Как бы Алекс не любила свою маленькую квартирку и свое уединение, глупой она не была. Дурное предчувствие вкупе с сознанием, что кто-то наблюдал за ней сегодня утром, действительно наводило на неё жуть. Если это были незнакомцы, скрывающиеся по окрестностям, как сказала Дивайн, то, возможно, ей не повредит на некоторое время остаться с отцом. Бандитские бесчинства нечасто захлёстывали их район, но временами это случалось.
— Хорошо, я останусь на сегодняшнюю ночь. До тех пор, пока все снова не успокоится.
Если она не будет осторожней, отец может перевезти ее обратно навсегда. Алекс горячо любила его, но ей всё же было нужно своё собственное пространство, а он имел склонность к излишней опеке.
Взяв пустой стакан из ее рук, он бросил его в мусорное ведро и обхватил ее своими сильными руками. Алекс прижалась к нему, вдыхая знакомый запах машинного масла и сандалового мыла. Этот запах был для нее запахом дома. Его губы слегка коснулись ее волос.
— Я никому не позволю причинить тебе боль.

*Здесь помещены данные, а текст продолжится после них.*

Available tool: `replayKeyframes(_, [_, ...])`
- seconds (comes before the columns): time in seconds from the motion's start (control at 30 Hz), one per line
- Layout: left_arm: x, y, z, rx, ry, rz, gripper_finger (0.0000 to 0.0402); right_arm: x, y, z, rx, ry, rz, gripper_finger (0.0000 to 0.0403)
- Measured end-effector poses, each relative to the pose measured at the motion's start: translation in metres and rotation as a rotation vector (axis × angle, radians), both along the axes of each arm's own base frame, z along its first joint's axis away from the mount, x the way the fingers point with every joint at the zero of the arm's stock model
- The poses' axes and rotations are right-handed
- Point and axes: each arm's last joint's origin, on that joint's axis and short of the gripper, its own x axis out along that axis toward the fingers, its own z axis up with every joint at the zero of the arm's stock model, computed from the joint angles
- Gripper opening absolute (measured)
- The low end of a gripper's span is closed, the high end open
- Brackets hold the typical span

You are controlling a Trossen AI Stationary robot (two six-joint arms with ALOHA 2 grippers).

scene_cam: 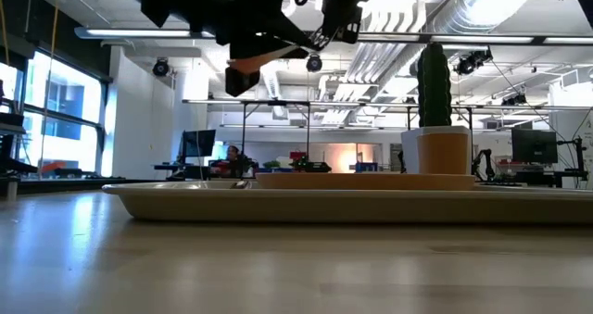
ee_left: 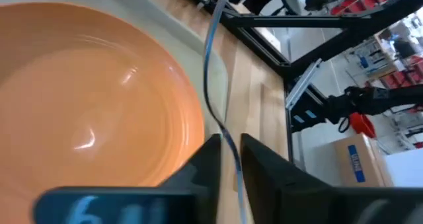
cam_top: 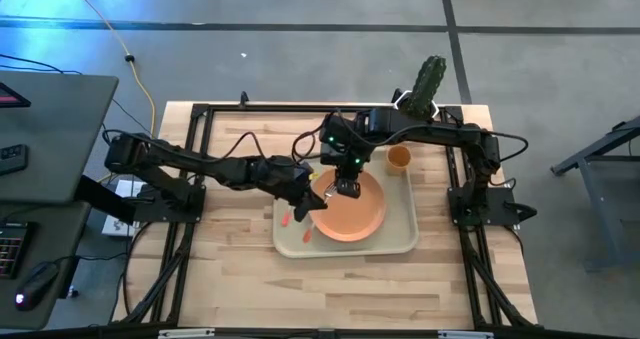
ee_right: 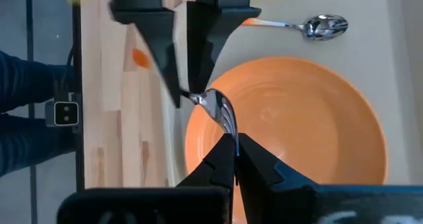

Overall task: Pick and place plate/cup/fork/spoon on tray
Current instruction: Put the orange fork on the brown serving tray to the left of the orange plate

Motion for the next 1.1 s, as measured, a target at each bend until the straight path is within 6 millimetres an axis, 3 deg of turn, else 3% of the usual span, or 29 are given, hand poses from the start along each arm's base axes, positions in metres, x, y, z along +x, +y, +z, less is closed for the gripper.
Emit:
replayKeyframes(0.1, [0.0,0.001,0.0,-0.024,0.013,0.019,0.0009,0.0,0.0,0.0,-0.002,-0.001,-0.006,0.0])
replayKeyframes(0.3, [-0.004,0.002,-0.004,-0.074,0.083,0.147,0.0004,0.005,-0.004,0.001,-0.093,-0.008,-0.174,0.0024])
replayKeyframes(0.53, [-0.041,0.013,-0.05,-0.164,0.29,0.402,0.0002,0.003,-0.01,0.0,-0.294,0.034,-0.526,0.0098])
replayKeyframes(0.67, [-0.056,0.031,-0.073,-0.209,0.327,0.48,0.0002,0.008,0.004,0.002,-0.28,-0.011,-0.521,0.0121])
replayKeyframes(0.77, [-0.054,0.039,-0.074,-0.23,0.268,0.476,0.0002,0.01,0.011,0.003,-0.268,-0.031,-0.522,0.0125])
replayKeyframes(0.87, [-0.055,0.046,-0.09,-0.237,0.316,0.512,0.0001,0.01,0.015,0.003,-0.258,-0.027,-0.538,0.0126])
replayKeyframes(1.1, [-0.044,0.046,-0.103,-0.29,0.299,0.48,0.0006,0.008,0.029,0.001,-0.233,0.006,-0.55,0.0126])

— Я знаю, — прошептала она. Она и вправду знала это. Ее отец защищал бы ее ценой собственной жизни.
— Я уверена, что ничего страшного нет.
— Возможно. — Он отпустил ее и отступил назад. — Но я не хочу рисковать. Я чувствовал себя немного тревожно последние несколько дней. После работы мы вместе с тобой сходим в твою квартиру, чтобы ты могла забрать кое-какие вещи.

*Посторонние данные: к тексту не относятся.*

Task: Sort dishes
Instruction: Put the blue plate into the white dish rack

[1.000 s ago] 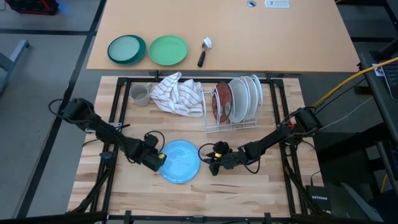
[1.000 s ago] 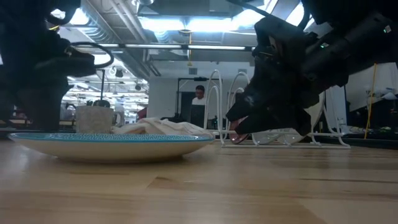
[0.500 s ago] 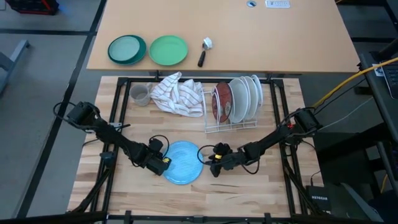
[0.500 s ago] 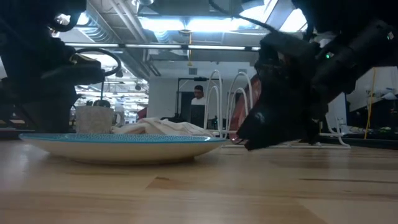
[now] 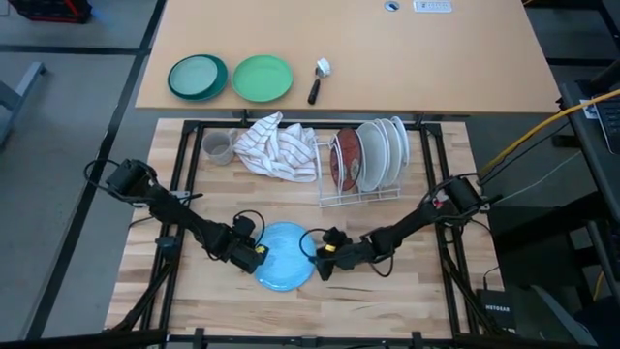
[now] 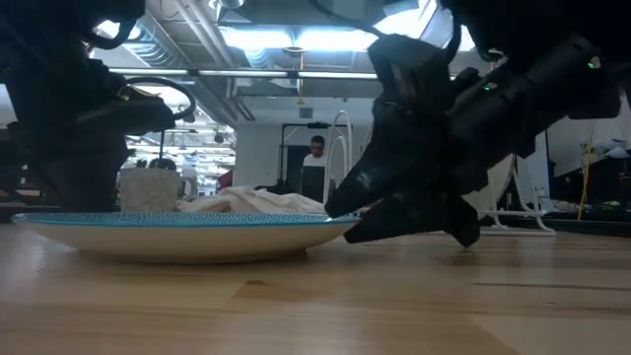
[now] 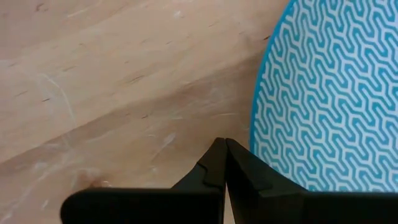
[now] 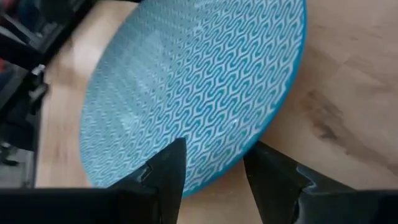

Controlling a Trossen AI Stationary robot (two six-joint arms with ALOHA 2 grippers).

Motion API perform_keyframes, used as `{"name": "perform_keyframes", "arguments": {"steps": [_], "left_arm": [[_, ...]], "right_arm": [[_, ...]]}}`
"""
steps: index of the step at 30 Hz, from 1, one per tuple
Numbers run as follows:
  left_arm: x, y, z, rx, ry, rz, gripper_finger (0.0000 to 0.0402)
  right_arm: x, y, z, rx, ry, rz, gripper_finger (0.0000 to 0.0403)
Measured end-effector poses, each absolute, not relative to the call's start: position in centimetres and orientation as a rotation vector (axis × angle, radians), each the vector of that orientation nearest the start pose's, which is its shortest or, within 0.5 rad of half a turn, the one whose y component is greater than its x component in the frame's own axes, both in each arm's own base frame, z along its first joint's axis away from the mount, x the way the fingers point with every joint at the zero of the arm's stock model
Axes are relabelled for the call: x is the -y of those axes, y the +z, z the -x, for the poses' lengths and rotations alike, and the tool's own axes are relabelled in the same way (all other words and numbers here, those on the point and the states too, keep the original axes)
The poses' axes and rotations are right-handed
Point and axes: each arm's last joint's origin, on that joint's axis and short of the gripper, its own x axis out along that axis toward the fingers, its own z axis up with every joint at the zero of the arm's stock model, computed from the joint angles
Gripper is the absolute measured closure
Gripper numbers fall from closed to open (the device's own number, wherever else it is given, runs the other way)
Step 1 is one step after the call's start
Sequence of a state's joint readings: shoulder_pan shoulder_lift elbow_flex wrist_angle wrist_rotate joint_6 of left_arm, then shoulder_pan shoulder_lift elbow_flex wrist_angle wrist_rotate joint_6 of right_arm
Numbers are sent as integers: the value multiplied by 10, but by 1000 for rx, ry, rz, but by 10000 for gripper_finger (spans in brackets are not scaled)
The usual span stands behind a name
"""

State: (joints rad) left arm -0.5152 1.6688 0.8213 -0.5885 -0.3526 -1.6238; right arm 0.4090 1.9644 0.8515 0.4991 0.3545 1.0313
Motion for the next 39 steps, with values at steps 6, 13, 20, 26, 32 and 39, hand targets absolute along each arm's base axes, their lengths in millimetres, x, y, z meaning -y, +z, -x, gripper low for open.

Если ее отец начинал нервничать, следовало обратить на это внимание, даже если это подразумевало ограничение ее независимости на какое-то время. Джеймс Райли обладал сверхъестественной для человека способностью — способностью читать вибрации города, зная заранее, когда было готово прорваться насилие. Нелегальные наркотики и алкоголь часто смешивались с гневом и безысходностью, и, временами, это сочетание становилось смертельно опасным.
Ее отец мотнул головой в сторону задней комнаты.
— Если хочешь, — там, сзади, у меня есть небольшой пакет кофе.
— Ещё бы! Ты — мой спаситель. — Алекс облизала губы. Привкус, который она ощутила, заставил ее желать большего. Она посмотрела, как ее отец открыл коричневый бумажный пакет и достал сдобные булочки, принесённые ею.
— Я бы лучше начала с кофе. Те несколько глотков не удовлетворят надолго ни одного из нас.
Чувствуя спиной его внимательный взгляд, она поспешила в офисную комнату и взяла пустой графин. Войдя в маленькую ванную, девушка сунула его под кран и, ожидая пока он наполнится, позволила своим мыслям отвлечься.
Алекс все еще не приблизилась к пониманию того, почему она так сильно нервничала. Волосы на затылке, казалось, постоянно стояли дыбом, временами она покрывалась гусиной кожей, а по телу пробегали мурашки.
Прежде она никогда не чувствовала себя так, как в последние несколько недель. Изменения были столь постепенны, что поначалу она не обратила на них внимания. Это было так, будто все ее чувства обострились. Кожа стала слишком чувствительной и по ночам зудела, — не так сильно, чтобы чесаться, но вполне достаточно, чтобы заставить ее ёрзать в постели.